- _EXERCISE BRIEF_: In the records below, repeat exactly the lines between the line holding "Layout: left_arm: q1, q2, q3, q4, q5, q6, q7, gripper" and the line holding "[camera_front, +0.000s]", inclusive, and drop the pictures.

- _DATA LISTING_:
============

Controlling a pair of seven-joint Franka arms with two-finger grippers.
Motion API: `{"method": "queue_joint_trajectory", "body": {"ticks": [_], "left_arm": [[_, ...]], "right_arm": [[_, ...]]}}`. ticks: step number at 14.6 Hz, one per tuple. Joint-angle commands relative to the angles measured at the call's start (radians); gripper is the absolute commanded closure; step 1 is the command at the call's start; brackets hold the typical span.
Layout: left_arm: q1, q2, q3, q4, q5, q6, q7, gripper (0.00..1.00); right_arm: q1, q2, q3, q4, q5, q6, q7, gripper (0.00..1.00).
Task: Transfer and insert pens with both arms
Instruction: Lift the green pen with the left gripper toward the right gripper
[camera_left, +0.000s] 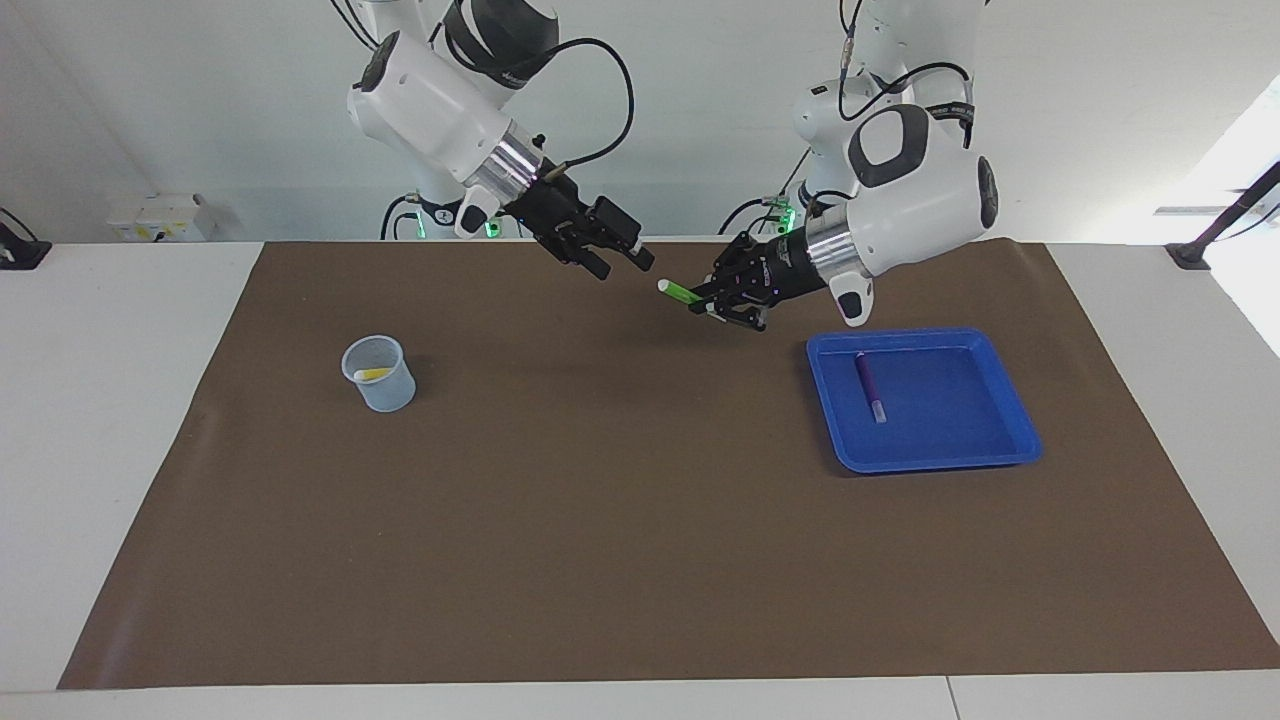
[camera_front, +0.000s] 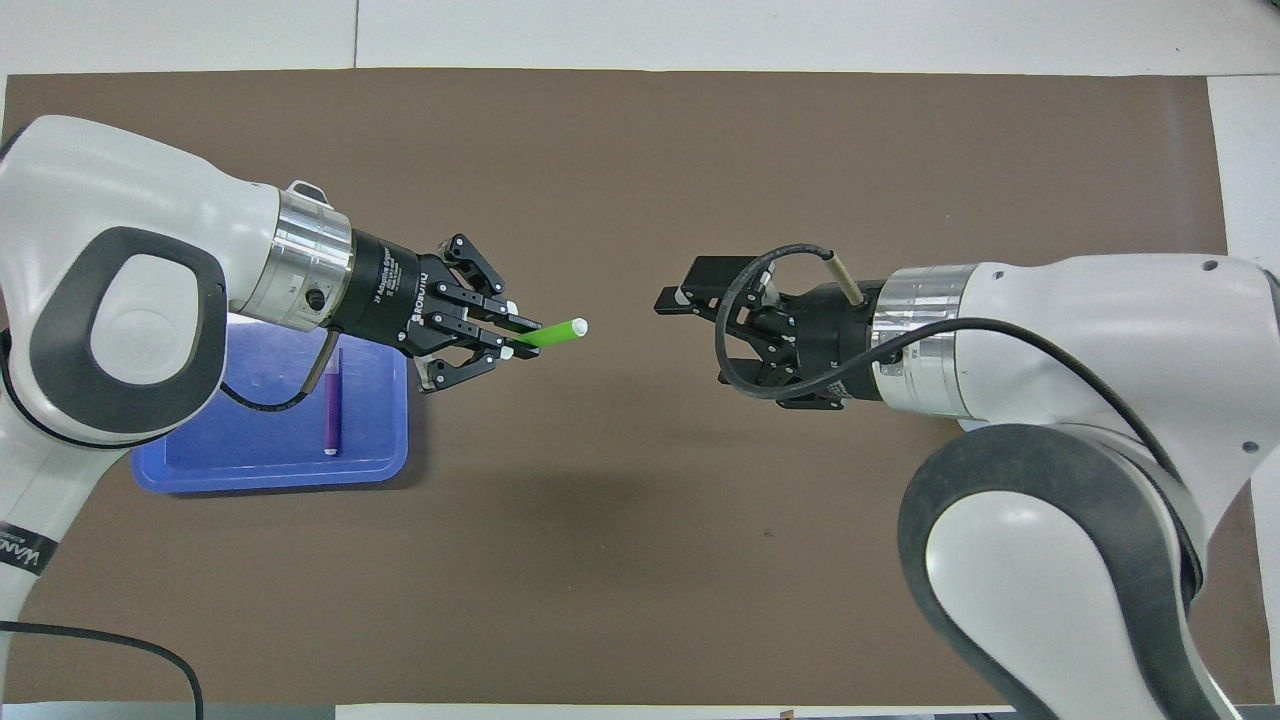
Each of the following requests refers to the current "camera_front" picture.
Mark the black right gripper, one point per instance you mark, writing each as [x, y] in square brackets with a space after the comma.
[830, 345]

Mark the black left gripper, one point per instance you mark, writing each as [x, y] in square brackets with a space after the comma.
[385, 295]

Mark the green marker pen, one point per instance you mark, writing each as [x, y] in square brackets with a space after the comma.
[555, 332]

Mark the purple marker pen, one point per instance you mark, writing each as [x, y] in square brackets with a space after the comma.
[332, 415]

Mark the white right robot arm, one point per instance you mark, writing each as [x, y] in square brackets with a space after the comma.
[1100, 330]

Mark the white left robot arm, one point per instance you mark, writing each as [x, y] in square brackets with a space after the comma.
[100, 190]

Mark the brown table mat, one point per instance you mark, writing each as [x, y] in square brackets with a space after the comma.
[650, 550]

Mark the blue plastic tray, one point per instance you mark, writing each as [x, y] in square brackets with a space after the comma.
[260, 450]

============

- _SOLUTION TO THIS PROBLEM_:
Layout: left_arm: q1, q2, q3, q4, q5, q6, q7, gripper (0.00..1.00); right_arm: q1, q2, q3, q4, q5, q6, q7, gripper (0.00..1.00).
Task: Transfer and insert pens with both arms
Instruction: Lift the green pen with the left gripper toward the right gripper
[camera_left, +0.000s] 
[camera_front, +0.000s] 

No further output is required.